'''
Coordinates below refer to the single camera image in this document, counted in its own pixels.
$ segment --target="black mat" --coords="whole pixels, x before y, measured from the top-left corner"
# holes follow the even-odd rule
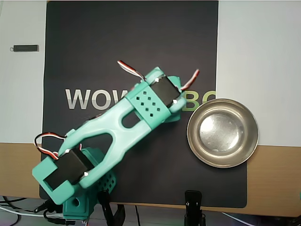
[[[200,76],[190,90],[202,103],[203,95],[215,90],[217,19],[217,1],[51,1],[43,131],[65,134],[77,128],[107,109],[97,106],[114,105],[114,90],[120,99],[122,90],[139,81],[120,69],[117,60],[142,74],[159,66],[166,75],[180,76],[183,83],[199,68]],[[79,100],[72,106],[76,89],[82,94],[82,106]],[[205,206],[246,205],[246,163],[216,169],[195,157],[186,138],[191,114],[183,111],[181,121],[160,125],[127,152],[113,169],[118,183],[113,201],[184,204],[184,192],[193,189],[203,193]],[[104,150],[105,139],[95,137],[83,144]],[[54,139],[43,140],[51,150],[59,145]]]

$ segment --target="robotic arm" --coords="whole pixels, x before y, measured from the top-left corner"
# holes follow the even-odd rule
[[[118,64],[141,78],[124,98],[77,130],[70,130],[64,137],[53,133],[39,135],[64,139],[58,153],[36,145],[41,152],[52,158],[45,158],[32,170],[32,175],[57,205],[66,204],[83,195],[81,203],[87,205],[88,202],[94,207],[96,203],[89,201],[87,191],[96,194],[108,189],[110,192],[116,184],[111,169],[122,160],[126,151],[158,125],[180,119],[180,110],[186,104],[182,92],[194,82],[199,73],[196,70],[192,78],[181,87],[179,77],[167,77],[158,67],[143,76],[122,61],[118,61]],[[126,128],[122,120],[133,111],[140,121],[133,127]],[[110,134],[113,140],[106,155],[98,149],[81,149],[82,140],[104,133]]]

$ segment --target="metal bowl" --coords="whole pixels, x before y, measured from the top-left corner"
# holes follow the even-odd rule
[[[252,113],[229,99],[215,99],[197,108],[187,126],[188,143],[204,163],[229,168],[245,162],[258,143]]]

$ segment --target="wooden table edge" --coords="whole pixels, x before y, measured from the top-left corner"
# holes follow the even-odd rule
[[[301,147],[258,146],[247,162],[248,201],[244,208],[203,210],[296,217],[301,214]],[[40,198],[32,168],[40,162],[33,144],[0,143],[0,194]],[[125,203],[184,209],[184,205]]]

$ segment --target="teal plastic bracket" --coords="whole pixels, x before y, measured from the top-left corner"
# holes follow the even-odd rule
[[[85,148],[82,152],[92,162],[93,165],[100,163],[104,154],[98,148]],[[94,206],[98,203],[97,193],[99,191],[108,190],[112,192],[116,186],[116,176],[110,170],[98,183],[80,196],[71,197],[63,203],[63,218],[69,220],[86,220],[94,211]]]
[[[44,181],[56,169],[50,158],[46,158],[33,169],[33,176],[56,204],[62,204],[69,198],[82,194],[83,189],[88,189],[97,183],[100,178],[122,160],[127,150],[158,125],[169,120],[179,119],[177,114],[185,106],[186,100],[180,95],[167,108],[150,87],[150,84],[160,76],[164,76],[164,73],[156,67],[146,75],[146,81],[136,84],[135,88],[110,110],[100,117],[89,120],[77,130],[72,129],[67,133],[67,138],[59,149],[59,156],[89,137],[110,134],[113,140],[103,160],[87,172],[87,175],[82,177],[78,184],[71,185],[68,181],[65,181],[52,191]],[[177,77],[170,78],[170,80],[180,86],[180,80]],[[132,111],[138,115],[140,121],[132,128],[125,128],[122,125],[122,119]]]
'''
#### [PROBLEM STATEMENT]
What is needed is a copy of every line above in which "coords" appears.

#### [ANSWER]
$ segment --target="black mat" --coords="whole pixels, x before y, measured from the top-left corner"
$ segment --target="robotic arm" --coords="whole pixels, x before y, measured from the top-left corner"
$ segment --target="metal bowl" --coords="whole pixels, x before y, measured from the top-left corner"
$ segment --target="wooden table edge" --coords="whole pixels, x before y, measured from the top-left corner"
$ segment --target="teal plastic bracket" --coords="whole pixels, x before y, measured from the top-left corner"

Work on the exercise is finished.